# Trolling motor mount



## Tarponator (Mar 17, 2009)

I have a blue point trolling motor mount that I am wanting to mount on a Mitzi 17. The problem I'm running into is that I can't reach far enough under the top deck to get nuts on the bolts. I have approx 3 feet to the bow and only 2.5" space to get my arm into. I have thought about using some sort of anchor bolts, but I am not sure how secure they would be with the weight of a trolling motor. If this doesn't make sense I can post pics of what I mean latter. Any ideas would be appreciated.


----------



## mark_gardner (Mar 18, 2009)

i personally have never used them and would preffer to thru bolt a trolling motor mount with nice big fender washers as i seem to have a problem finding all the submerged hazzards :-[ but i know they sell anchors just for your problem


----------



## noeettica (Sep 23, 2007)

use some temporary glue and glue the nuts to dowels you should be able to reach ...or rig a wrench on the end of a piece of conduit hold nut in wrench with wax or putty ...

.....Dave


----------



## Tarponator (Mar 17, 2009)

Thanks Dave, I'll give that a try.


----------



## Brett (Jul 16, 2008)

Cut small access hole for the job
then install a cover plate over the access hole.


----------



## paint it black (Nov 3, 2007)

> Cut small access hole for the job
> then install a cover plate over the access hole.

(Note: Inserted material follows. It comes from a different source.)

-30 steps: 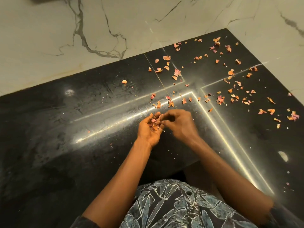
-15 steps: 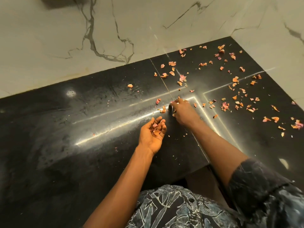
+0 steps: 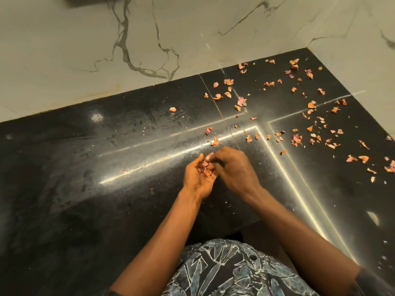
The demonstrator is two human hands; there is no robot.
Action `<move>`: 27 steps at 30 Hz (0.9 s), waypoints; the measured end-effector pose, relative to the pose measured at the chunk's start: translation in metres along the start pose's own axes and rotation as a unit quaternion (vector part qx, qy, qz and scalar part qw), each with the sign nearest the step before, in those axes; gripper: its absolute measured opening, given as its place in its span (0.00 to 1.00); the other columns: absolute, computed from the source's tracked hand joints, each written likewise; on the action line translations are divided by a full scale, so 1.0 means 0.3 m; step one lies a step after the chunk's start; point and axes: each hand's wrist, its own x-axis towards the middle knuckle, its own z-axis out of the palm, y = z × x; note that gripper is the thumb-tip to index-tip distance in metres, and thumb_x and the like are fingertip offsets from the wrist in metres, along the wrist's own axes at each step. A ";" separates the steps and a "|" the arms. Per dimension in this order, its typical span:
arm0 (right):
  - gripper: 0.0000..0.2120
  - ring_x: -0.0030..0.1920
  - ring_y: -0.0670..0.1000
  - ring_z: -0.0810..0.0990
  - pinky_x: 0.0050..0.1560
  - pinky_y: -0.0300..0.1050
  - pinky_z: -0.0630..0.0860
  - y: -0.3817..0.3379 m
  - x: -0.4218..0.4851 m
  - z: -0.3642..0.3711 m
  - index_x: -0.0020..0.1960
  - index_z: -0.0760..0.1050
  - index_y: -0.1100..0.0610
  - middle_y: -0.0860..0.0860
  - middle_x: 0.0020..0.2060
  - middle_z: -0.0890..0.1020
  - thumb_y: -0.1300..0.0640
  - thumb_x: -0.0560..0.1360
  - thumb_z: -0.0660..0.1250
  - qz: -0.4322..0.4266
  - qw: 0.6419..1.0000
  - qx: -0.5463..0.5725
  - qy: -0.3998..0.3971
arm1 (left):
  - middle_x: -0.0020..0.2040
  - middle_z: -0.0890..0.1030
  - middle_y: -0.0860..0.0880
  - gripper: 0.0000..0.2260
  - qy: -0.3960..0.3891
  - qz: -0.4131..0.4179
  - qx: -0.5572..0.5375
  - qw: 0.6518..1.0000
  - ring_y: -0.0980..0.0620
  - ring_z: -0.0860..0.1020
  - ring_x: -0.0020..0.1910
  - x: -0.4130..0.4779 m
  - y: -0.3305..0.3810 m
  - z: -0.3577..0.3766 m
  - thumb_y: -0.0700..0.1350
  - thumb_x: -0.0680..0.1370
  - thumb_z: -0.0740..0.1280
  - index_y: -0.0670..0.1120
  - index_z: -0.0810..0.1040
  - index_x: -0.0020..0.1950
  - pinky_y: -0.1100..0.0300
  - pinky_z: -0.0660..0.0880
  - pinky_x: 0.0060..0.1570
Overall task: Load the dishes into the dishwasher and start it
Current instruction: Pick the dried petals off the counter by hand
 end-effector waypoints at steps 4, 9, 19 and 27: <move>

That's kinda what I did on my skiff with a broken hose fitting that there was no way to get to.
I cut a access hole, the I covered it with a circle hatch.

It'll make repairs or removal a breeze in the future.


----------



## Tom_C (Dec 10, 2006)

> Cut small access hole for the job
> then install a cover plate over the access hole.



x2 [smiley=1-thumbsup2.gif]


----------



## Capt Dan Medina (Apr 28, 2008)

make sure you back plate it.... you dont want it bouncing around in a chop or while running it and get stuck on something and it ripping off.... I had a picture of a boat i saw in flamingo that it happened to (when my harddrive died, lost pic).... needless to say he wasnt a happy camper....


----------